### Directions
Look through the entries for the string "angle" and copy every line where it shows up.
:::
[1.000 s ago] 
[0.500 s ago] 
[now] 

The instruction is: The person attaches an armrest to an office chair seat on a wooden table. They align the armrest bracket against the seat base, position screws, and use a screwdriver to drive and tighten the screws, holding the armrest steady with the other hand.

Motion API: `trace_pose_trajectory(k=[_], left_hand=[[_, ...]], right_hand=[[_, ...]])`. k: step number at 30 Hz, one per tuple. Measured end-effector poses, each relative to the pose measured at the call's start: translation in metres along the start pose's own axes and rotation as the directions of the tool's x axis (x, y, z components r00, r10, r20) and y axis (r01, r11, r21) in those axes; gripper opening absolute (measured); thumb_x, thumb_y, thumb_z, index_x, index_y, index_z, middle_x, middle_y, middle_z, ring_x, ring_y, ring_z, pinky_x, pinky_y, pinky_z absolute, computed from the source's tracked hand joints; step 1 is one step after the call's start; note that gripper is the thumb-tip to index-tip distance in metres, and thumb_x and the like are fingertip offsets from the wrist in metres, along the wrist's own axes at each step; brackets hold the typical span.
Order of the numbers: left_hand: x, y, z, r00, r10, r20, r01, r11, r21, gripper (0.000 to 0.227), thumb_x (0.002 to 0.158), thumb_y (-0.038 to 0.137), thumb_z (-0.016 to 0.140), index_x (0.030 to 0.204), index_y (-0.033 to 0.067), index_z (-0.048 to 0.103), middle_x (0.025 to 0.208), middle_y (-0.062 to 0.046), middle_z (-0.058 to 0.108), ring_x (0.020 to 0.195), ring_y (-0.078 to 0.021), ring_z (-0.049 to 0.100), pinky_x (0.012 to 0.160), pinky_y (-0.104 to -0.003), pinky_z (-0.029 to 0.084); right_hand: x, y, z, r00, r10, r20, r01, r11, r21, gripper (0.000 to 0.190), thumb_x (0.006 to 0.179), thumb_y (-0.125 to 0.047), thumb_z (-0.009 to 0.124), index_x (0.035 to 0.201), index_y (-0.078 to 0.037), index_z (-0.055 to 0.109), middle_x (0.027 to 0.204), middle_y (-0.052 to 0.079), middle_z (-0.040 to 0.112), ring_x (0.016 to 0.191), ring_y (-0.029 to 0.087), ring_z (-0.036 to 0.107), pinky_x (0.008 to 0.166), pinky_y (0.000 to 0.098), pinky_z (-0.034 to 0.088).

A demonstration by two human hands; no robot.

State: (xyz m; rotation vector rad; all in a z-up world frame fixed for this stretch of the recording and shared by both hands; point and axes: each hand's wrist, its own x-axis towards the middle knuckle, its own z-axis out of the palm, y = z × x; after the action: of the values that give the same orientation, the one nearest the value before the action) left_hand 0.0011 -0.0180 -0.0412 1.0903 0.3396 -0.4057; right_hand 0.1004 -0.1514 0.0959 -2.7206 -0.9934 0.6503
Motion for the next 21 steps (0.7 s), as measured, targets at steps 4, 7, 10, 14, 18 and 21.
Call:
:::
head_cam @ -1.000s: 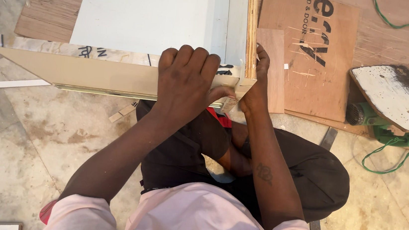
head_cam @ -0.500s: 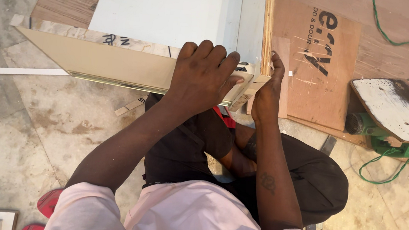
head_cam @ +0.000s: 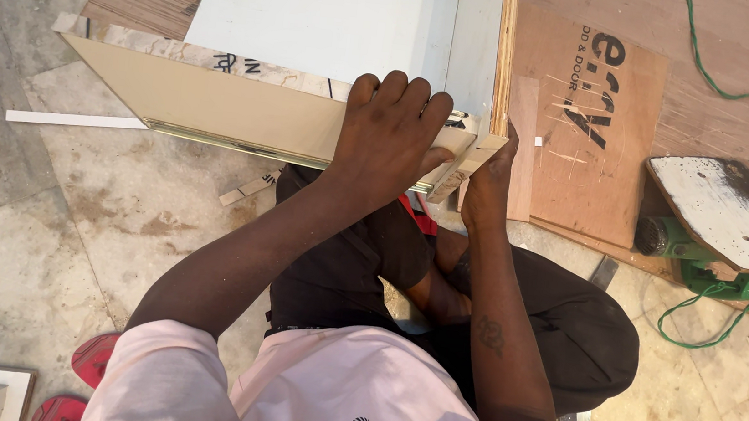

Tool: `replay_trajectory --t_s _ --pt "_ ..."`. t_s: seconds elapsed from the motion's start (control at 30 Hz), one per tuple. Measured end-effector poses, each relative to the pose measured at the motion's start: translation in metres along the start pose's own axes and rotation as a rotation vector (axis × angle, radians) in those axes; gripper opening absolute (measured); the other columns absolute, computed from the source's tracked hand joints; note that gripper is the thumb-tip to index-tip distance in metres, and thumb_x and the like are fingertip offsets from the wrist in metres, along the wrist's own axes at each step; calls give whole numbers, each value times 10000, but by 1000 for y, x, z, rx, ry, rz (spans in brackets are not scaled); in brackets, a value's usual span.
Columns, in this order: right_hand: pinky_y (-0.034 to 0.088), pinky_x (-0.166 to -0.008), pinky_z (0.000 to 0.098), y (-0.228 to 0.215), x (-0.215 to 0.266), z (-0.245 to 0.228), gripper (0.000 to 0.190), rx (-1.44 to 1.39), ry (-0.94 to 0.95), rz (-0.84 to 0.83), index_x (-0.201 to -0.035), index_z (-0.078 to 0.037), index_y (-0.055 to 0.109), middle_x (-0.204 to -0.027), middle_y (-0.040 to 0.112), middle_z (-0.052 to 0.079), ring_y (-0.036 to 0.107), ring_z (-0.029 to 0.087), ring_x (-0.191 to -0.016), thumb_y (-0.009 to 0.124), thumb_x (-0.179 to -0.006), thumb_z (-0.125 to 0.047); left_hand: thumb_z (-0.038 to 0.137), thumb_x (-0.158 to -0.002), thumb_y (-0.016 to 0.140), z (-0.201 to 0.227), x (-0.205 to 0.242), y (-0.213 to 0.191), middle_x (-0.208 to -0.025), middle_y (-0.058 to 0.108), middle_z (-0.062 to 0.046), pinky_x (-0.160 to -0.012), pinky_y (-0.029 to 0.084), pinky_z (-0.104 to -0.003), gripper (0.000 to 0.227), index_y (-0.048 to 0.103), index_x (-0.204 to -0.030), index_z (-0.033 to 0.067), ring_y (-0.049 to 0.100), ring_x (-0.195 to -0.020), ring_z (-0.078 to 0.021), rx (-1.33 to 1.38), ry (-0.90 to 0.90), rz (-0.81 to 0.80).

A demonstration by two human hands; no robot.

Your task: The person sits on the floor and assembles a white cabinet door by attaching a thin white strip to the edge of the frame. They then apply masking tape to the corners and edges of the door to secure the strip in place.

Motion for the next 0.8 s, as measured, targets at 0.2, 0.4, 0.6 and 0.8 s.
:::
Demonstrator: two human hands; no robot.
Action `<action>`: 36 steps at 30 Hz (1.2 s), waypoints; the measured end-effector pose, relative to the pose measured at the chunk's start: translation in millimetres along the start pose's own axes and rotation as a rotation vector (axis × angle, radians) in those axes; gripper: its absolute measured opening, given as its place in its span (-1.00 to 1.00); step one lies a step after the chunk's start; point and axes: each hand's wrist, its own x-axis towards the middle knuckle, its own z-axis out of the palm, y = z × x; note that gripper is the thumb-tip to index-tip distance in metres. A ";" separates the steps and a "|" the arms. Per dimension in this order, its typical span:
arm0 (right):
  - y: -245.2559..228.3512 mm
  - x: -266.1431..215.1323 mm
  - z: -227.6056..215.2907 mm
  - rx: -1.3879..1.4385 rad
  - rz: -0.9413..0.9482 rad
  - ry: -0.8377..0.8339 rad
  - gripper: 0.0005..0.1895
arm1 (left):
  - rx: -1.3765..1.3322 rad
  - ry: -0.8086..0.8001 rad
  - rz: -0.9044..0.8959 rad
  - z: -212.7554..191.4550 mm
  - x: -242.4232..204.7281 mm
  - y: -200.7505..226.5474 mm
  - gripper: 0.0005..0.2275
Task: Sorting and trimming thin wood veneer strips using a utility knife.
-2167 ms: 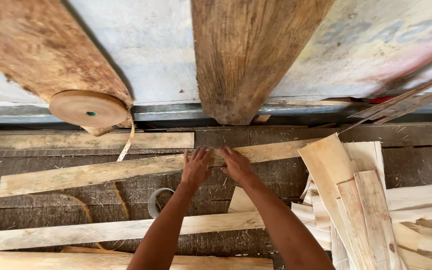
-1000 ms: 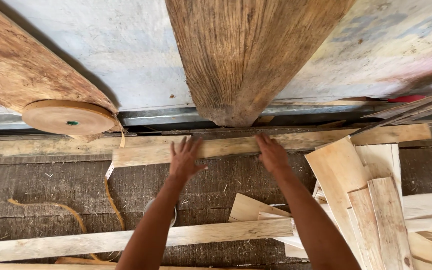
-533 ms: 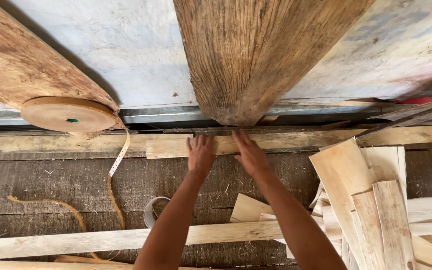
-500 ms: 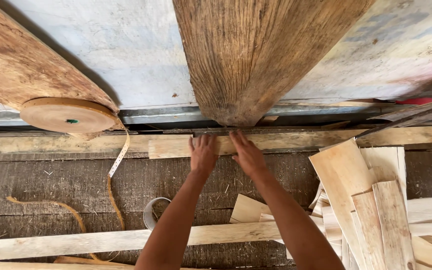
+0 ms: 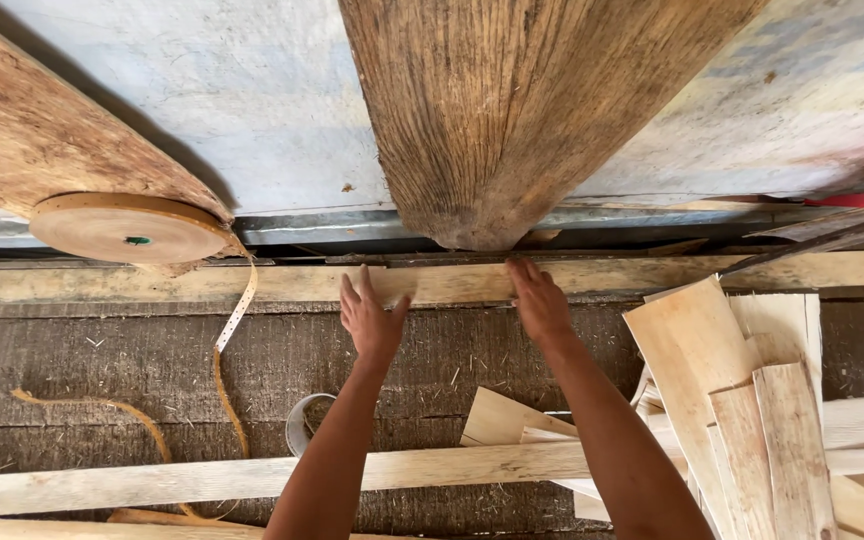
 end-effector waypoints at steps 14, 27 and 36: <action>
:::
### Answer to this problem
Tool: `replay_trajectory --t_s _ --pt "_ ..."`. t_s: seconds elapsed from the motion's start (control at 30 Hz), one per tuple. Measured end-effector poses, each relative to the pose measured at the motion's start: translation in metres along the start pose's own axes and rotation as a rotation vector (axis × angle, radians) in those axes; gripper opening absolute (measured); the other columns absolute, computed from the source's tracked hand joints; note that gripper is the thumb-tip to index-tip distance in metres, and thumb_x and the like are fingertip offsets from the wrist in metres, along the wrist's own axes at each step; calls give whole numbers, each value times 10000, but by 1000 for y, x, z, rx, ry, rz (spans in brackets are not scaled); in brackets, a value's usual span.
Action `<action>`: 36 steps at 30 Hz (1.2 s), waypoints; the measured end-effector pose, relative to the pose measured at the chunk's start: translation in millimetres along the start pose's own axes and rotation as a rotation vector (axis × angle, radians) in those axes; gripper: its absolute measured opening, given as its place in its span (-1.00 to 1.00); step one lies a step after the chunk's start; point and axes: each hand's wrist, its own x-axis towards the middle knuckle, its own z-axis out of the palm, y = z × x; note that gripper is the thumb-tip to index-tip distance in metres. A ";" separates the steps and a "|" the arms. Per dimension in this order, its typical span:

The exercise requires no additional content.